A variety of devices may be used to execute this exercise, the important element is that the device is firmly secured and should hang down to one's shoulders when kneeling on the ground.
- Kneel on the ground and firmly grab the hanging device, slightly pulling down on it to firm up the tension on the line
- Keeping the arms locked (with a slight bend at the elbow), slowly lean forward using the knees as the pivot point
- Continue leaning forward until the body forms a 45 degree angle with the ground while inhaling
- Hold this position for at least 2-3 seconds while keeping the back straight and abdominal/back muscles tense
- Return to the start position by applying additional tension against the hanging device and drive the body back to perpendicular with the ground all while exhaling
- Repeat steps 2-5
Stability and control of the body is paramount while performing ab extensions. Slow and controlled movements allow for the muscles to contract for a prolonged period of time, resulting in a highly targeted exercise.

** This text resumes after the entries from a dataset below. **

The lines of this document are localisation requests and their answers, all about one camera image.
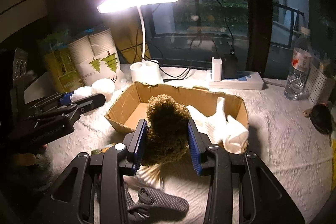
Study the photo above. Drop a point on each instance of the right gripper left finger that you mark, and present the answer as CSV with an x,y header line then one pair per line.
x,y
71,198

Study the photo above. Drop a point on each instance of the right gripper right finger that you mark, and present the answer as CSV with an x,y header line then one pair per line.
x,y
262,198

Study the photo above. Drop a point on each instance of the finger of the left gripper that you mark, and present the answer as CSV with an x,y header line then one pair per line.
x,y
52,102
67,116

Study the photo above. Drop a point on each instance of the white paper towel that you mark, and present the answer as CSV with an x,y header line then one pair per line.
x,y
103,86

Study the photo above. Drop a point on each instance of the white knit glove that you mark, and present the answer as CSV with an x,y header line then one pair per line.
x,y
221,129

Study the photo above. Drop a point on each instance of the grey dotted sock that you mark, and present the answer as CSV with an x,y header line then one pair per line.
x,y
154,205

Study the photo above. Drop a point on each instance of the brown fuzzy ball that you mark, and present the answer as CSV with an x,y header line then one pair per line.
x,y
166,139

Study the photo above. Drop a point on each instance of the green snack package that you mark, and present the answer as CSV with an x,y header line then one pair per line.
x,y
58,62

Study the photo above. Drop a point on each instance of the white embossed table cloth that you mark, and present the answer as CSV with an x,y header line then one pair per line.
x,y
297,154

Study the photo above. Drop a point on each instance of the paper cup pack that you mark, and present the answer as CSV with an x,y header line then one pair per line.
x,y
95,56

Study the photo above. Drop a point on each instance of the open cardboard box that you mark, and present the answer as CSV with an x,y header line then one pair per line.
x,y
131,105

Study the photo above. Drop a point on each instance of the yellow tissue pack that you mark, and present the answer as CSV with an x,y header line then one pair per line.
x,y
333,145

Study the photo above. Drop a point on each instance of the white desk lamp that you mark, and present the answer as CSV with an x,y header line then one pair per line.
x,y
145,71

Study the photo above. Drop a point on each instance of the black round lid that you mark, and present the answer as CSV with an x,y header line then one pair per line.
x,y
320,117

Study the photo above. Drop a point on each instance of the white power strip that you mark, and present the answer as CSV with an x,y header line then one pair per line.
x,y
243,81

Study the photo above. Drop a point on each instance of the clear water bottle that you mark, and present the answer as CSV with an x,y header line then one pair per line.
x,y
300,65

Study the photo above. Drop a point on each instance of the white perforated basket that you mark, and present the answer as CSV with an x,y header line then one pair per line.
x,y
315,84

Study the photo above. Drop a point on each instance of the dark power adapter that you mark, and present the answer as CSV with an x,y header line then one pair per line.
x,y
230,65

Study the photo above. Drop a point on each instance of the white usb charger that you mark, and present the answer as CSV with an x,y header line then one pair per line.
x,y
216,70

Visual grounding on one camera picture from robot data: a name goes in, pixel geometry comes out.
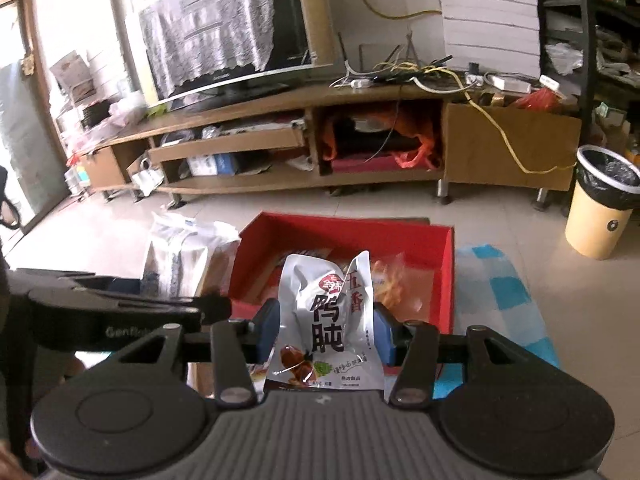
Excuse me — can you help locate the silver duck gizzard snack pouch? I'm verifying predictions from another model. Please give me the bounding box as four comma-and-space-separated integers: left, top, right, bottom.
267, 250, 384, 390

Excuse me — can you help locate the orange snack bag in box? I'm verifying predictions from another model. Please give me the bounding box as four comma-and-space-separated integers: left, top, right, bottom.
371, 254, 435, 322

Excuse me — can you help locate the blue white checkered tablecloth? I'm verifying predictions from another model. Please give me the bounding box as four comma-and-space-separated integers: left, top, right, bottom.
432, 244, 561, 401

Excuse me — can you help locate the white plastic bag on floor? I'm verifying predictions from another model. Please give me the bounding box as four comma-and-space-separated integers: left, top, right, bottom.
141, 212, 241, 299

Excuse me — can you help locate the red cardboard box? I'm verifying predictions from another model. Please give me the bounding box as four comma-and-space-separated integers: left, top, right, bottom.
228, 214, 454, 343

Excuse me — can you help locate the blue white small box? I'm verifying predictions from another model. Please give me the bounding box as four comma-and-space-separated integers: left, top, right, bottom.
186, 154, 240, 177

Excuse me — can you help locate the wooden TV stand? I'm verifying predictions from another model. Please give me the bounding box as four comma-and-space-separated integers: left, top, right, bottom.
80, 84, 582, 200

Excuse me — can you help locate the orange plastic bag in cabinet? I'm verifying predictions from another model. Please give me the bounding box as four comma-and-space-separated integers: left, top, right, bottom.
319, 103, 442, 174

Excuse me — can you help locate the yellow trash bin black liner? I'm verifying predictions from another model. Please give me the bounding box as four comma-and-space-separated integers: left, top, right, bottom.
565, 145, 639, 260

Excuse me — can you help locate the flat screen television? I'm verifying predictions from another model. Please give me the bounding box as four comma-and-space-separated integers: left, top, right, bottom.
132, 0, 337, 103

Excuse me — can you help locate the white lace TV cover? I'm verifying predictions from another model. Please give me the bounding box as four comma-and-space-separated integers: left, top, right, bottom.
139, 0, 274, 100

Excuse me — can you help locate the black metal shelf rack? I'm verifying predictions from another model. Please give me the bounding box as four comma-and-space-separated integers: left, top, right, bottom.
538, 0, 639, 144

Improvisation with the setup of ab extensions is completely acceptable. One can use anything ranging from a towel, to ab straps, or even in a pinch, resistance cables (just be sure they can firmly support your body weight).
Do not round or arch the back. Not only does this remove emphasis from the muscles but places stress upon the vertebra. It is also advised to lay down a soft object such as a towel or yoga mat to protect the knees while they press and roll against the floor.